I have been following Harris Kupperman for a while now and I am always impressed with his ability to foresee long term macro shifts and put those themes to work with deep fundamental company research. In addition to this, Harris is 100% self taught and built an incredible track record with a fund he started straight out of college. He is one of the best investors I have met when it comes to finding “small companies that will become big companies” and so it gives me great pleasure to introduce Harris Kupperman of Praetorian Capital. This is part 1 of the interview. Part 2 will go up tomorrow.

Please tell us how you got started investing Harris:

I had always been interested in economics and the markets but I first began investing in college. I started managing some family money and by the end of college was up more than tenfold on my money when the world was in free fall. After that, family and friends asked me to run their own money and the easiest way to do that was to start a hedge fund. So senior year of college I started my hedge fund.

So you started your fund very young. That is impressive and unusual.
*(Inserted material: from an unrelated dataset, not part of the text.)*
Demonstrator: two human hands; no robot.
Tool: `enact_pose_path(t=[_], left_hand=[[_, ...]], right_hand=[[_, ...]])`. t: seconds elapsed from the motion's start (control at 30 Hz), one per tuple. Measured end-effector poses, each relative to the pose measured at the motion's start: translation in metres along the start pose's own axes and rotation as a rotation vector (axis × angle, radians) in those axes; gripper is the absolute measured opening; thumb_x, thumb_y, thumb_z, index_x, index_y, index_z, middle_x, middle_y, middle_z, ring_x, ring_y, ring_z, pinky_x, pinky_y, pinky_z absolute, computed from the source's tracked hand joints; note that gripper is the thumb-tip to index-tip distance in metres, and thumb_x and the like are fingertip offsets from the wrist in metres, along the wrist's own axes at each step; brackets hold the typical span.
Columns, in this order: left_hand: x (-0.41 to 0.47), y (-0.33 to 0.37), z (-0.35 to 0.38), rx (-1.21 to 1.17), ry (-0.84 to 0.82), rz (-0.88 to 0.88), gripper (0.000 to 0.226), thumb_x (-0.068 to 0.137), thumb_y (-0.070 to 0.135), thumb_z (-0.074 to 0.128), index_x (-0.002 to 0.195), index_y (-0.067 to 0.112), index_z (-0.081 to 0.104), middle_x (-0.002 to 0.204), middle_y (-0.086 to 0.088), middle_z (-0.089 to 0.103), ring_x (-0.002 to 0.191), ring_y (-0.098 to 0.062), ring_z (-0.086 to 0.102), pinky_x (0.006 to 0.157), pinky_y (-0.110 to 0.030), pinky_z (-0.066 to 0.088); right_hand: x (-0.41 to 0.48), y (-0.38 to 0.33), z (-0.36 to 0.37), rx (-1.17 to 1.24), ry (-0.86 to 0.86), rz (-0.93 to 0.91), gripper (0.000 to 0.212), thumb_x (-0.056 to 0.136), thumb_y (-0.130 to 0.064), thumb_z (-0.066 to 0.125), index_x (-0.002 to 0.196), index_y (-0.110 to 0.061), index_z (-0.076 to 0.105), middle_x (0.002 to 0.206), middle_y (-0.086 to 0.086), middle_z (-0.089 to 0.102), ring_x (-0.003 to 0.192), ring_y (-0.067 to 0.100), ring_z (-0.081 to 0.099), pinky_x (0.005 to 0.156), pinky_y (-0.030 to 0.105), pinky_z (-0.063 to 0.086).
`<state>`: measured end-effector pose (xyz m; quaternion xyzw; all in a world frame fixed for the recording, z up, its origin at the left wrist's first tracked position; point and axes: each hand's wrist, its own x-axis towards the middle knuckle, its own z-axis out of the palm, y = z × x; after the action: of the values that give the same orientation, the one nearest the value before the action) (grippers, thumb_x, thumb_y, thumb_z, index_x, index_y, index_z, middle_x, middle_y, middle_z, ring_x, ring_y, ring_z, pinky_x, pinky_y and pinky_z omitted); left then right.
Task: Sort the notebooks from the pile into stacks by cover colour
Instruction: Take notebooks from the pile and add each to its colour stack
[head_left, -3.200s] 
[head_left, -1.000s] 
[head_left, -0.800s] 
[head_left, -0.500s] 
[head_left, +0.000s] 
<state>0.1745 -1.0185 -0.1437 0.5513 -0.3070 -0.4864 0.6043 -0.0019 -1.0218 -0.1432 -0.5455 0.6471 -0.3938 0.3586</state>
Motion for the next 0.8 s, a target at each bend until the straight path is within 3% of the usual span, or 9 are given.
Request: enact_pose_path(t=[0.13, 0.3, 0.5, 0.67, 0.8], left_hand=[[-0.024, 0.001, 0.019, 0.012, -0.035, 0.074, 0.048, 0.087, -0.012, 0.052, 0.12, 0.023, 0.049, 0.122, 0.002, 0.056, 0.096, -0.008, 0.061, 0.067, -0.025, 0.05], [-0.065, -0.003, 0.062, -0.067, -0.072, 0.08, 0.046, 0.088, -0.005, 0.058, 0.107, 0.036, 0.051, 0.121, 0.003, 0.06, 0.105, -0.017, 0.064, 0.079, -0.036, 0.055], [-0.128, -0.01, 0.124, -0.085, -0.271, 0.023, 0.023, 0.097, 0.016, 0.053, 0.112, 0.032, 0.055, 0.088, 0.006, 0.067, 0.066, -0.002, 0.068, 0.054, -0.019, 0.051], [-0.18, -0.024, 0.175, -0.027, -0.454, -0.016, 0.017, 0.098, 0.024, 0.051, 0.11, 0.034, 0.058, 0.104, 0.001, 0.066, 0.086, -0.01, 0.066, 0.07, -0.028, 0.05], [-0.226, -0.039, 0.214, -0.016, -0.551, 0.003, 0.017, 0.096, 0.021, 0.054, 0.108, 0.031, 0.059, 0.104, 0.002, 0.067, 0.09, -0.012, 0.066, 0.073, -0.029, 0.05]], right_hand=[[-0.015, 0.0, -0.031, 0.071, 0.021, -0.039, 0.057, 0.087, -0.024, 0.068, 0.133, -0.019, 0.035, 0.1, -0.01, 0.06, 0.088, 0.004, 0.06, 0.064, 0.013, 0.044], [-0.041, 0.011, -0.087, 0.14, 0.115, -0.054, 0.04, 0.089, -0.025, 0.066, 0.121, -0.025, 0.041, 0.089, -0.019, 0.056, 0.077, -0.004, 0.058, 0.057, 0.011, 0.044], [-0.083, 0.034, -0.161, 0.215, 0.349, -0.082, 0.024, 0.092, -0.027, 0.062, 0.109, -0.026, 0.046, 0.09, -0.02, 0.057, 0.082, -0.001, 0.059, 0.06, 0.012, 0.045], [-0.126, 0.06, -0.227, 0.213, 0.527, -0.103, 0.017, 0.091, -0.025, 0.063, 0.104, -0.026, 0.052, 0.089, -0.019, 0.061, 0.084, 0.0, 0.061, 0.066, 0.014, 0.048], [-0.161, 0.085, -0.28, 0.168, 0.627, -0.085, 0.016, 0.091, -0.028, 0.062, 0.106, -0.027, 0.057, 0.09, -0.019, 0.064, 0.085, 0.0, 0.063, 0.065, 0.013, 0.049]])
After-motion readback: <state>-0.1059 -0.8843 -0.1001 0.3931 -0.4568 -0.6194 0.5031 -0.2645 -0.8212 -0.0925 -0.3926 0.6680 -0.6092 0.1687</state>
The hedge fund kind of started itself in some ways. People would come to me and ask me to run $25k or $50k for them and so that is how I started the fund. We’ve done very well since the fund began and so here I am today.

So did you have any investment experience prior?

No previous investment experience, I just read a lot of books. I still read constantly, I typically read at least 10 books a month. In college, I was going to school but wasn’t putting much effort into my classes because I was so focused on investing.

I am completely self-taught though. When I was learning, one thing I would do is look at big investments made by great investors in the past that were successful. Then I would see how that idea performed over time and I learned what worked and why. I learned a tremendous amount by reverse engineering their trades and I think that helped me a lot.

How much money did you start the fund with If you don’t mind disclosing?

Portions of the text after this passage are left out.